Every line below that contains the word "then" must be copied.

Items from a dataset
========

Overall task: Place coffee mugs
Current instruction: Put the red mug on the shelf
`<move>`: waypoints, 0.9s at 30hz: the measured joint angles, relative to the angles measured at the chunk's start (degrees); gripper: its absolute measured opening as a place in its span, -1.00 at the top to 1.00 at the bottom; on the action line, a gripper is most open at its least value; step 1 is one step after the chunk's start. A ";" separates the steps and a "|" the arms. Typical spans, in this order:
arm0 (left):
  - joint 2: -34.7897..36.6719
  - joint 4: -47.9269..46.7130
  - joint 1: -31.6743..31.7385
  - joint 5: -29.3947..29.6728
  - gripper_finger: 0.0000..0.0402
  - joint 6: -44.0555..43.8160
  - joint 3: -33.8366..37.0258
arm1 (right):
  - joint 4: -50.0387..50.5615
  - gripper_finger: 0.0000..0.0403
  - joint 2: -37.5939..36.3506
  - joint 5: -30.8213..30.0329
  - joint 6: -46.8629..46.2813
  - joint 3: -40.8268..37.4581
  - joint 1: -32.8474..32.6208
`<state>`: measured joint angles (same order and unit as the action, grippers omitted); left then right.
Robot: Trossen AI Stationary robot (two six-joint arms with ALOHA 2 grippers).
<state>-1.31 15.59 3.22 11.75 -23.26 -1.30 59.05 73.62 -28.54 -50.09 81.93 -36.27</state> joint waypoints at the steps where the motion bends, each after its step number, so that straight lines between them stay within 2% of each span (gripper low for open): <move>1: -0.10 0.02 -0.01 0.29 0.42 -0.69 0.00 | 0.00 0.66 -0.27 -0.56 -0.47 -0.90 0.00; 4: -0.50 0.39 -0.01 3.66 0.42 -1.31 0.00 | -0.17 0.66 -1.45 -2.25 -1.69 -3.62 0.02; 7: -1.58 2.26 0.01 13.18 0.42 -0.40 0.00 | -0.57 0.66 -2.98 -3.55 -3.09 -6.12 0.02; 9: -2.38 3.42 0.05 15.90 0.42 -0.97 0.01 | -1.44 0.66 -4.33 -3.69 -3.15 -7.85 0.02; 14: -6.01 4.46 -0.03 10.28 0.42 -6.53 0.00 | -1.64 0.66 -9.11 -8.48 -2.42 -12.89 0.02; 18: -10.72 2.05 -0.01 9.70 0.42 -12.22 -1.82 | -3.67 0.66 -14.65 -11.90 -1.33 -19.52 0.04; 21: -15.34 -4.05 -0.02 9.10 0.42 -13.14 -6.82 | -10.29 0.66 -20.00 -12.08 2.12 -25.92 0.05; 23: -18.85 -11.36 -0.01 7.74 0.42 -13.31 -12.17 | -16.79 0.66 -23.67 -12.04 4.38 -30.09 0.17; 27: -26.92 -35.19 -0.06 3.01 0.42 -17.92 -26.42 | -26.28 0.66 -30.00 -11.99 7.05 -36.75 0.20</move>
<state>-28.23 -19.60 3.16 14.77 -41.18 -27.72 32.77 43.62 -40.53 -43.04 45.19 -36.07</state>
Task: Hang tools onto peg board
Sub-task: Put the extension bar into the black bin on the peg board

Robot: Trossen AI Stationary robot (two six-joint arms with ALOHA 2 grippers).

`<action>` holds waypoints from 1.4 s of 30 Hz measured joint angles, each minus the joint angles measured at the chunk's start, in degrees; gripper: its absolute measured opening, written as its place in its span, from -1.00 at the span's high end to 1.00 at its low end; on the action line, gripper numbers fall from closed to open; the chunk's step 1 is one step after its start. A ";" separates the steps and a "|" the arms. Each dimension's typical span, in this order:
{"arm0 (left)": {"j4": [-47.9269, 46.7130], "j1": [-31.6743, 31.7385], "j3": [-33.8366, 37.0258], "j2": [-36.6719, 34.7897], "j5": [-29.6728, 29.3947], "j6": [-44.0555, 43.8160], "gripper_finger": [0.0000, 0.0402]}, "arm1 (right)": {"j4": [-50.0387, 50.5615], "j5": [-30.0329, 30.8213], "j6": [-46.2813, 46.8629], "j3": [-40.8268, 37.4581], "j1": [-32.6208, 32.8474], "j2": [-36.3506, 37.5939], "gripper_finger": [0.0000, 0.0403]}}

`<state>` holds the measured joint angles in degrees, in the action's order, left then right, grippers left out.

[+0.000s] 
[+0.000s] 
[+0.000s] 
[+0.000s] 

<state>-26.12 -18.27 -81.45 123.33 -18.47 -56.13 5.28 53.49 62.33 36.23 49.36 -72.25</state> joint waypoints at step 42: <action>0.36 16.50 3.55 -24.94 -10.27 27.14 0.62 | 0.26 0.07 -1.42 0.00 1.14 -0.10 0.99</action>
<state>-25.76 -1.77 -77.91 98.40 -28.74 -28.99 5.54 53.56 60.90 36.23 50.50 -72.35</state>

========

◆ TASK ANSWER
`<state>`: measured joint angles (same order and unit as the action, grippers omitted); left then right.
`<state>` holds the measured joint angles in degrees, in the action's order, left then right, grippers left out.

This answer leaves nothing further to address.